Task to carry out
Please transcribe the line with "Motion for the" and the lines after it through the end of the listing below, keeping both ends and nothing more.

Supplied data
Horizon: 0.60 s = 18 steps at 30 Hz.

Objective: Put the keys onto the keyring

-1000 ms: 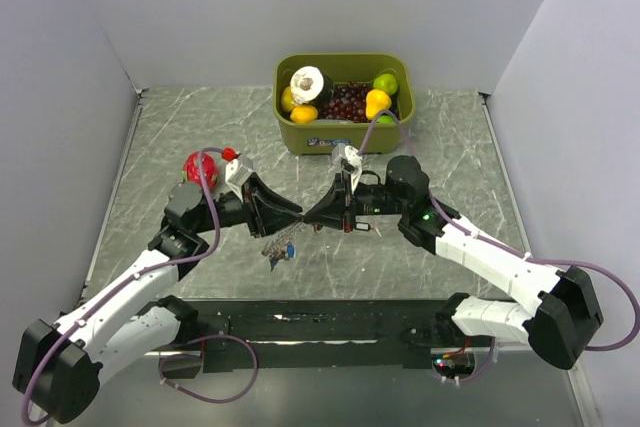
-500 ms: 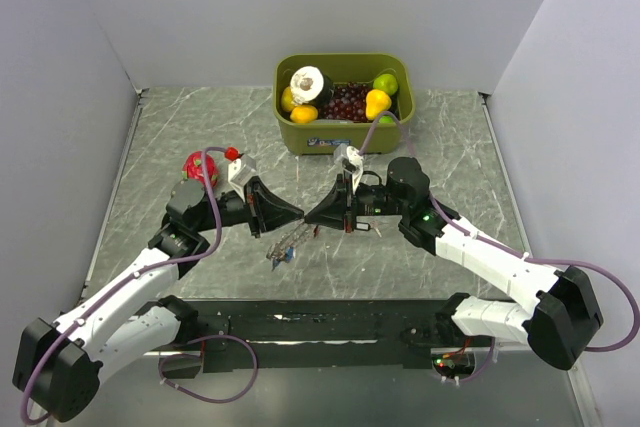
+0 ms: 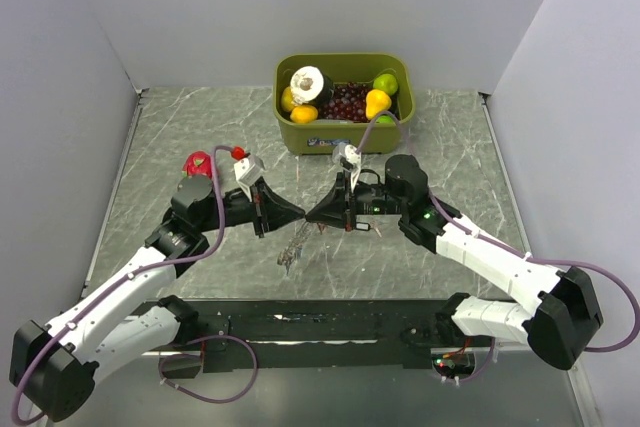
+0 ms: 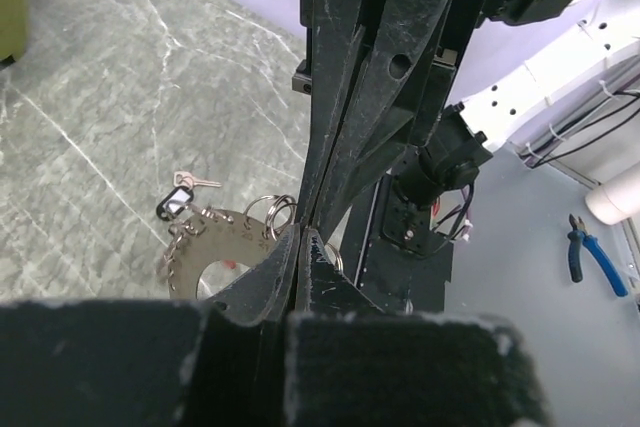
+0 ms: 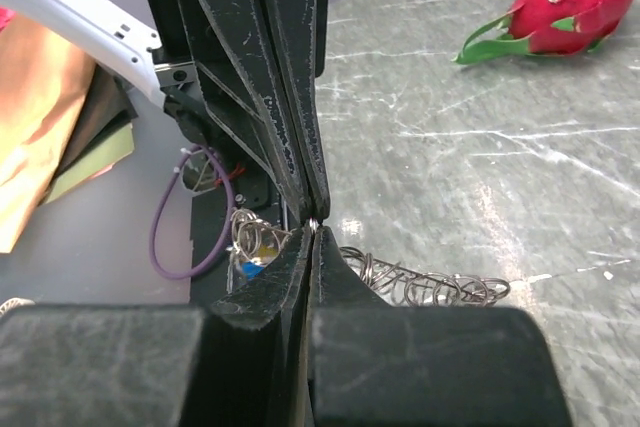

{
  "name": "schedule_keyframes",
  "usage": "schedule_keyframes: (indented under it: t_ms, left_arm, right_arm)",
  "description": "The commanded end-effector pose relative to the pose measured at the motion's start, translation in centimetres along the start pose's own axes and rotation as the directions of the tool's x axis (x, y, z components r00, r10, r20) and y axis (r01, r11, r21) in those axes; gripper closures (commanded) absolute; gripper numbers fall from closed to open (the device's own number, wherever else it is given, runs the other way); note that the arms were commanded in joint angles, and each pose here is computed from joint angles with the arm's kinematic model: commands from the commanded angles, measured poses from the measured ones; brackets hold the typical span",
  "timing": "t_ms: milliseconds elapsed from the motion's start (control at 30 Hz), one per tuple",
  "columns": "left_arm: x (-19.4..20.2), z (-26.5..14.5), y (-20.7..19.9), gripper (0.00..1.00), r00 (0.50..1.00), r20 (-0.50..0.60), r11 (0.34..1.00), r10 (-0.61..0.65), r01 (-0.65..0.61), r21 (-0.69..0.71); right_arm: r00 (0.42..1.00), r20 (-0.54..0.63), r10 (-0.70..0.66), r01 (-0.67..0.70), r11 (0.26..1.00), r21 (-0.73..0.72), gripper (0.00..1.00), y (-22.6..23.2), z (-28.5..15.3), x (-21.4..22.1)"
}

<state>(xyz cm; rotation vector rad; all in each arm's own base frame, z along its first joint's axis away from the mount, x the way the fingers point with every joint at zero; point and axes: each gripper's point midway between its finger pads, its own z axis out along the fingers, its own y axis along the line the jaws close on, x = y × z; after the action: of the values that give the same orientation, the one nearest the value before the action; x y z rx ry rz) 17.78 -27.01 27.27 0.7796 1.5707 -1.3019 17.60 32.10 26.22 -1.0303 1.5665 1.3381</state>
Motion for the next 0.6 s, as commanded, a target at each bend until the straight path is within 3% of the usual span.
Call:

Exercise response
Motion for the next 0.6 s, as commanded, a target at each bend until the straight path is within 3% of the usual span.
Call:

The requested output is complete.